Developers of small- and medium-sized renewable energy projects will have an easier time selling their electricity to Hawaiian Electric Co. under a new program that supporters hope will accelerate the state's move toward energy self-sufficiency.

Money talks

What HECO pays per kilowatt hour, in cents
  Smaller Systems Larger Systems  
Photovoltaic 21.8 18.9
Concentrated solar power 26.9 25.4
Hydropower 21.3 18.9
Wind power 16.1 13.8
Source: Public Utilities Commission
The "feed-in tariff" regime approved by the Public Utilities Commission yesterday allows companies generating up to 500 kilowatts of renewable energy to use a standard contract for pricing, terms and conditions when selling power to HECO's utilities on Oahu, Maui and the Big Island.

Traditionally, renewable energy project developers have had to enter into lengthy negotiations with HECO to sell electricity to the utility. That effectively excluded companies with smaller projects and budgets from entering the market.

"The predictability and certainty that FITs provide to renewable energy developers should (encourage) future renewable projects and ultimately advance the state's efforts to wean itself off of imported fossil fuel," said Carlito Caliboso, chairman of the Public Utilities Commission.

The PUC had initially considered including renewable energy projects with generating capacity of up to five megawatts in the FIT initiative, but commissioners said they would monitor the program and make that decision at a later date.

Under its current structure the FIT program has separate rates for projects of up to 20 kilowatts and those producing from 20 kilowatts to 500 kilowatts.

For example, a person selling power to HECO from a small photovoltaic system would be paid 21.8 cents per kilowatt hour.

A person with a larger system would be paid 18.9 cents.
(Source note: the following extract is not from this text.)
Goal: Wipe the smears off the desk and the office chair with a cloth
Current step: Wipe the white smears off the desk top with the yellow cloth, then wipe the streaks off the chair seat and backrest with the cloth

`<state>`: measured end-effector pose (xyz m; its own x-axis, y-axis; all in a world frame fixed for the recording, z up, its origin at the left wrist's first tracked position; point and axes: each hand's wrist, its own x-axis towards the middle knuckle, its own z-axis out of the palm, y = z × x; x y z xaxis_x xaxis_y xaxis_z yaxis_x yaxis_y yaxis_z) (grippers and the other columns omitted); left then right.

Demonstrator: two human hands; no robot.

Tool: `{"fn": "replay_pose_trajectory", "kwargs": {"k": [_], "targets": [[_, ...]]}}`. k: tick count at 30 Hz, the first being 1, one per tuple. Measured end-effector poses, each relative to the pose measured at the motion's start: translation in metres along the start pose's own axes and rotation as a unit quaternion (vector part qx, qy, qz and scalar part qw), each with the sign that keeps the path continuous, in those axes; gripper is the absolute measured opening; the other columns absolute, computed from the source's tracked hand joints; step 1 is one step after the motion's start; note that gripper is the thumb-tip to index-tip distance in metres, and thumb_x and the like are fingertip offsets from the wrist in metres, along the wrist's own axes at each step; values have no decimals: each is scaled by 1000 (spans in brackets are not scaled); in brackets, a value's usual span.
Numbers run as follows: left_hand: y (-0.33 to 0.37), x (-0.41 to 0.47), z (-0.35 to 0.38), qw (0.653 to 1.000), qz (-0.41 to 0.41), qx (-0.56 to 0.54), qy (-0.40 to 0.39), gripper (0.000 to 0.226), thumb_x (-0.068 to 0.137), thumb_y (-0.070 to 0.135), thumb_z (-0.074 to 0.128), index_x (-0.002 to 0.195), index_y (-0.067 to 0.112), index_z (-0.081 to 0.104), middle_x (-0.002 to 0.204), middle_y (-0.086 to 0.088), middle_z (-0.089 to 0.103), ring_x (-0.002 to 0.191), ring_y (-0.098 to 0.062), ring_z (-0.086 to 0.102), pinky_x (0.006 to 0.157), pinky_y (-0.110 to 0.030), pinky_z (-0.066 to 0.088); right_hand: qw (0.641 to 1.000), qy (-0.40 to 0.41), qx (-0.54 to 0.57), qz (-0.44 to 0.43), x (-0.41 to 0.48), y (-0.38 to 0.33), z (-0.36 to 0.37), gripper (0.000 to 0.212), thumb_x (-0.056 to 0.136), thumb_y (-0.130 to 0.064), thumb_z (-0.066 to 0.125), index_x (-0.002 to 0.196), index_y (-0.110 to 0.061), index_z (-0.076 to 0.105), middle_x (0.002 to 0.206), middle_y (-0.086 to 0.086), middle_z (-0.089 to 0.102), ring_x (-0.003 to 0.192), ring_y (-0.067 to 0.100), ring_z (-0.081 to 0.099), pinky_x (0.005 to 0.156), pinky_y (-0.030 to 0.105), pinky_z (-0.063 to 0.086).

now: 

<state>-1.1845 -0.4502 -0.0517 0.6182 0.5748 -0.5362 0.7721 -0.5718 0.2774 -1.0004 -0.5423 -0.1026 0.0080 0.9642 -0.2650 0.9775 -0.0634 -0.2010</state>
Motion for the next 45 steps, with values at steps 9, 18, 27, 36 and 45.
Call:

For comparison, a typical HECO customer on Oahu pays 25 cents per kwh to buy electricity from the utility.

The Blue Planet Foundation, a Honolulu-based nonprofit working to establish Hawaii as a leader in energy independence, applauded the PUC's decision.

"It's a victory in the effort for renewable energy," said Jeff Mikulina, Blue Planet's executive director. "This makes it very simple to develop alternative energy systems. It's our clean energy future that we're excited about."